To help your child practice this important skill, start with honesty. Tell your child the truth gently. Give them honest, constructive feedback and avoid externalizing or sugar-coating their personal challenges. Help them think about what tools will help them succeed where they are struggling.

It can be hard for our children to come in second place, lose a big game or fail to meet their own expectations on a test. Protecting your child from disappointments by being dishonest, while making them feel better in the short term, doesn’t help them learn how to be honest with themselves, benefit from feedback and accept their imperfections. In fact, falsely pumping up their ego raises the pedestal for the next fall, a sure way to reduce self-compassion and make kids afraid to try. It also tells them indirectly that those shortcomings and weaknesses are not okay and should be hidden and lied about. This can lead children to cover up, externalize and avoid personal challenges instead of working through them with self-compassion.
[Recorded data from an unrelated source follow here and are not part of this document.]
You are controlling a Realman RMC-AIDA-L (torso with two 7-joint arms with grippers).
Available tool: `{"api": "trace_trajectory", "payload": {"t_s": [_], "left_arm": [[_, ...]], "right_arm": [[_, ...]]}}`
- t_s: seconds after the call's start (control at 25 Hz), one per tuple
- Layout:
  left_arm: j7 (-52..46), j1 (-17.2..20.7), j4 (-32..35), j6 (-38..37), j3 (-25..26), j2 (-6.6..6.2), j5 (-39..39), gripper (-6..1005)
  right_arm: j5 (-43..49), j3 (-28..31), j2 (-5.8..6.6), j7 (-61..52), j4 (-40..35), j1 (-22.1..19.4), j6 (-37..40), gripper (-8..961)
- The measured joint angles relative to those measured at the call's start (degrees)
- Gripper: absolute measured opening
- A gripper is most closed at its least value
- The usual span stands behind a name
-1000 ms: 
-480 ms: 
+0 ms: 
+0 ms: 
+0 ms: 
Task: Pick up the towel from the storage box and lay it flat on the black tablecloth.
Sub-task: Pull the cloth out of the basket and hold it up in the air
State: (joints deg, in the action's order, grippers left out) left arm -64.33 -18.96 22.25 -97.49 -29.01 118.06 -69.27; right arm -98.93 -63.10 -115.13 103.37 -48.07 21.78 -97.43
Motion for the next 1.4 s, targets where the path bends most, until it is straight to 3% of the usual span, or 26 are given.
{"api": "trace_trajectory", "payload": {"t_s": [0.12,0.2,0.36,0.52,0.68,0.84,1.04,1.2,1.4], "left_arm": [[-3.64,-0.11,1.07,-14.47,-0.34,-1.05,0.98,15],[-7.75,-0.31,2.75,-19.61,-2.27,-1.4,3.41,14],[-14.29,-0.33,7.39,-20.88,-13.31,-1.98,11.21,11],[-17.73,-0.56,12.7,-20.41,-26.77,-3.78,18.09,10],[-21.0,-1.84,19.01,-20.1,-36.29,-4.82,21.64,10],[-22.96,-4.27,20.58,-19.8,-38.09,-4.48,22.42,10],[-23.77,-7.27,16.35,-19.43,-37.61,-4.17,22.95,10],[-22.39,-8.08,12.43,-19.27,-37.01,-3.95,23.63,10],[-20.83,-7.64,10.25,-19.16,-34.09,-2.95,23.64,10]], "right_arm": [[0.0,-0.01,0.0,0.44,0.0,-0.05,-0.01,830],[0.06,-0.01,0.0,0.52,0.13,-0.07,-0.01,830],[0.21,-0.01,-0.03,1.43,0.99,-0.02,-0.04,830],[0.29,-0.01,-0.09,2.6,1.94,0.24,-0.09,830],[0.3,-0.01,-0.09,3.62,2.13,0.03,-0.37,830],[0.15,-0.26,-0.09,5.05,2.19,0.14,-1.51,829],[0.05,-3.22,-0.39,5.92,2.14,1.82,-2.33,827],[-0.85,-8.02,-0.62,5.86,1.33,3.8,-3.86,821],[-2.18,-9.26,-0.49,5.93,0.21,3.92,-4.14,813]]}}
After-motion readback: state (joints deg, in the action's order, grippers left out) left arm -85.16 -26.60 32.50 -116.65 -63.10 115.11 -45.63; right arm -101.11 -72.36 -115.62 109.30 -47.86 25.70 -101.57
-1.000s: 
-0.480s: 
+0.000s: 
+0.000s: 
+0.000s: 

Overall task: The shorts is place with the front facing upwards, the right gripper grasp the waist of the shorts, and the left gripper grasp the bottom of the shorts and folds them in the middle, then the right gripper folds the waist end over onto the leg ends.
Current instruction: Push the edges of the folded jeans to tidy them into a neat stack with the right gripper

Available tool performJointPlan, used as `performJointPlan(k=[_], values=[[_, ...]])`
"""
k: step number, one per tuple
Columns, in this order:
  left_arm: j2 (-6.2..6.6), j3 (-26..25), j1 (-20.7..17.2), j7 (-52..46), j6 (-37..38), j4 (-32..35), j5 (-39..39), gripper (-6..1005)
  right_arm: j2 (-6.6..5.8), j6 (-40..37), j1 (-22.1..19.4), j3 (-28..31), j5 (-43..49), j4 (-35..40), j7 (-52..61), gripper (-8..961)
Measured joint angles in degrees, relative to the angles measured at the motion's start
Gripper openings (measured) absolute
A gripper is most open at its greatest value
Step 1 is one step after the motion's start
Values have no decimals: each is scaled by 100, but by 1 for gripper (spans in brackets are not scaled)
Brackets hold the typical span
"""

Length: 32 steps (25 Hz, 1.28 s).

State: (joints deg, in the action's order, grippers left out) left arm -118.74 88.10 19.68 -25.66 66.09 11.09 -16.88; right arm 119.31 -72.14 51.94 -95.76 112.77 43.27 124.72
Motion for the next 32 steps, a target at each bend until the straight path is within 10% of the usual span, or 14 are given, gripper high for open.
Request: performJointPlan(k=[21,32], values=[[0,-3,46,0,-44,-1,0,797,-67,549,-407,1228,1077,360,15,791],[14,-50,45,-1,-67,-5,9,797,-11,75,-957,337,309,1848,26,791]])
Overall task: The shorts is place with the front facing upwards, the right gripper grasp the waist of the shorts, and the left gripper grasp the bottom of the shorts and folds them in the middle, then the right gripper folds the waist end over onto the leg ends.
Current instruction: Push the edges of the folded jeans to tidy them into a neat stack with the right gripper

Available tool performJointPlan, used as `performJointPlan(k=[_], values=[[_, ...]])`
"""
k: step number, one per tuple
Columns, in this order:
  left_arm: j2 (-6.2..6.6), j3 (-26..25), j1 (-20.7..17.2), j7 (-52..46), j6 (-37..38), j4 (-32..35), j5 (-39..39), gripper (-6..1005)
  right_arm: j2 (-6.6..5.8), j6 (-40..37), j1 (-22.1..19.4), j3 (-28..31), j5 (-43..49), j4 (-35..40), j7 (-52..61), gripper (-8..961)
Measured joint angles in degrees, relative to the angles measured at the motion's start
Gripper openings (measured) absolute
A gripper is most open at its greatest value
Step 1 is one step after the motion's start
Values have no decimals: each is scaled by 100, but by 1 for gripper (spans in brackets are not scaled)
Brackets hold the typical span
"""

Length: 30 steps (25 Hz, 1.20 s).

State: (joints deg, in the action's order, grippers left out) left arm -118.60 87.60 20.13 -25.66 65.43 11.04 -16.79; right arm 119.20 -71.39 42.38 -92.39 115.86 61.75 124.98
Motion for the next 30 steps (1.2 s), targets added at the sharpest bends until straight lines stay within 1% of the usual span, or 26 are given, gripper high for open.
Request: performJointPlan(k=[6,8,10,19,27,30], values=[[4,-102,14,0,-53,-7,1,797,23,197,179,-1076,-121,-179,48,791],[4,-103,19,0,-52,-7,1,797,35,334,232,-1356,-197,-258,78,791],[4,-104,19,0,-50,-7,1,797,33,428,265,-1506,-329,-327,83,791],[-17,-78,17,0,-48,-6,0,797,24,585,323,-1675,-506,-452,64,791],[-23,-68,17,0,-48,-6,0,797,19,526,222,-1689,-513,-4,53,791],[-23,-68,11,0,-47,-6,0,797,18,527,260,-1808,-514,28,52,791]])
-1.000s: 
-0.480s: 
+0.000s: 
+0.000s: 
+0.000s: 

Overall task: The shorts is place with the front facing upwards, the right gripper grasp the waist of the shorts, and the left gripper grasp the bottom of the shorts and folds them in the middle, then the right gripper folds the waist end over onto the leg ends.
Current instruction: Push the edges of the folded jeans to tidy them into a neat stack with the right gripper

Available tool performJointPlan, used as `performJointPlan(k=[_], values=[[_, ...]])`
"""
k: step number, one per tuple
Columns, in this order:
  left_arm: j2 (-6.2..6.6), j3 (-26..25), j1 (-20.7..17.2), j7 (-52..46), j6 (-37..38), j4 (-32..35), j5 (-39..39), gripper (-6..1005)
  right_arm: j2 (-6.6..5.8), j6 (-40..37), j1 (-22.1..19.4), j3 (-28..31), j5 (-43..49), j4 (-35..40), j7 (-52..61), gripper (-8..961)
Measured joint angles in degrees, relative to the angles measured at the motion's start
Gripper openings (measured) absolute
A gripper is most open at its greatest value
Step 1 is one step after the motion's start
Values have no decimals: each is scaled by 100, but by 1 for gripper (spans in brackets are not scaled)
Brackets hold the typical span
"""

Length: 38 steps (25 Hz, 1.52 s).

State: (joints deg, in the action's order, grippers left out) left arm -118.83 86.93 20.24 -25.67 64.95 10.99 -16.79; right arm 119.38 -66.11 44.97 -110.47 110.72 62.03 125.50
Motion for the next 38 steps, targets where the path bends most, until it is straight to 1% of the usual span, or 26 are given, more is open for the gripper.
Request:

Keep these principles in mind when sharing honest feedback with your child:

1. Be empathetic. Failure is difficult and kid’s coping skills are just developing.

2. Don’t externalize the issue.This disempowers your child to do something different next time.

3. Show your children that you love them unconditionally and are okay with their imperfections.

4. Help them recognize what they can and cannot control, i.e. their attitude versus the ref’s decision. We often waste most of our energy on the things we can’t control.

5. Give true, specific, process-oriented praise. Notice the skills that they have worked on that are improving. The outcome isn’t what they should be basing their self-worth on.